## EXERCISE AIM
Would you transcribe the whole listing exactly, minus its pictures?

## STORED DATA
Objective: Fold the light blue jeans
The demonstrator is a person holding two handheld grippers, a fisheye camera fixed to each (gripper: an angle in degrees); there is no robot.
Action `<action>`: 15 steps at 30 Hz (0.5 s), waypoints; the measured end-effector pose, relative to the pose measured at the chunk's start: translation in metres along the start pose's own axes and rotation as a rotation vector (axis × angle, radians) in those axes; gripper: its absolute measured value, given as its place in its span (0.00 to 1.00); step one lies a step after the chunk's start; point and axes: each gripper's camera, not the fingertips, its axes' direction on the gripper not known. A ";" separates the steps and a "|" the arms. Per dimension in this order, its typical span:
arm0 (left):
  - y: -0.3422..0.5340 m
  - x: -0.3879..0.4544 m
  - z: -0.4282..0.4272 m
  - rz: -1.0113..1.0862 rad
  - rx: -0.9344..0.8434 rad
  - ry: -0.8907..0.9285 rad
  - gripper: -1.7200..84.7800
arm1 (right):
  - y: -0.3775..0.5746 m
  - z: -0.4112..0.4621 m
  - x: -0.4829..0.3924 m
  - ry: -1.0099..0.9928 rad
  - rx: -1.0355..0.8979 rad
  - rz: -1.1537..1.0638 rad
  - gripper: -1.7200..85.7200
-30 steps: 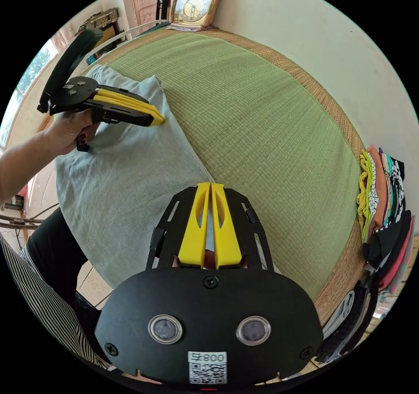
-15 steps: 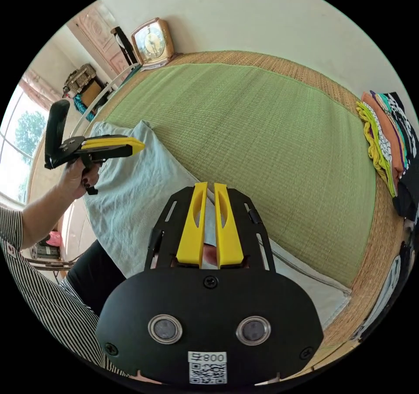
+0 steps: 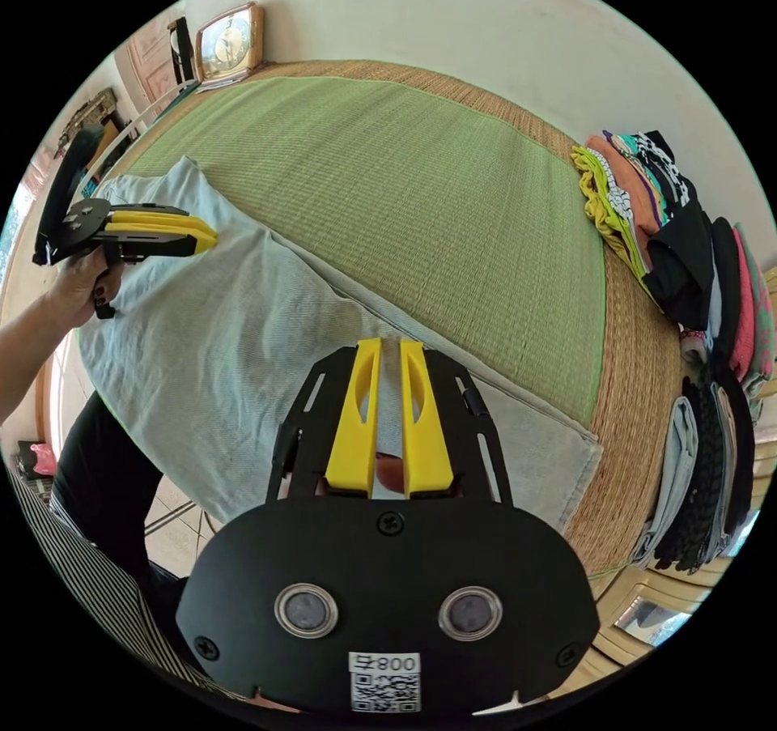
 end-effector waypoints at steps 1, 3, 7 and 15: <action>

## OUTPUT FOR THIS EXERCISE
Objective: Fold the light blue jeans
The demonstrator is a person holding two handheld grippers, a fisheye camera fixed to each (gripper: an angle in degrees); there is no robot.
Action `<action>`: 15 steps at 30 Hz (0.5 s), waypoints; the measured end-effector pose, relative to the pose measured at the chunk's start: translation in metres along the start pose's own axes and rotation as a rotation vector (axis × angle, radians) in those axes; gripper: its absolute measured value, given as its place in its span (0.00 to 1.00); step one lies a step after the chunk's start; point and axes: each gripper's camera, not the fingertips, its axes' direction on the gripper not known. A ";" separates the steps and a "|" the arms. Per dimension in this order, its typical span:
arm0 (left):
  - y: -0.3422..0.5340 m
  - x: -0.3879..0.4544 m
  - z: -0.4282..0.4272 m
  - rz: -1.0113..1.0862 rad
  - rx: -0.9344..0.8434 rad
  - ry: -0.8907..0.9285 rad
  - gripper: -1.7200..84.7800
arm1 (right):
  - y: -0.3775..0.5746 m
  - z: -0.4112..0.4621 m
  - x: -0.4829..0.3924 m
  - ry: -1.0099..0.9928 rad
  - rx: -1.0355..0.8979 rad
  - rz: -1.1537..1.0638 rad
  - gripper: -1.7200..85.7200
-30 steps: 
-15 steps: 
+0 steps: 
 end-effector waypoints at steps 1, 3, 7 and 15: <action>

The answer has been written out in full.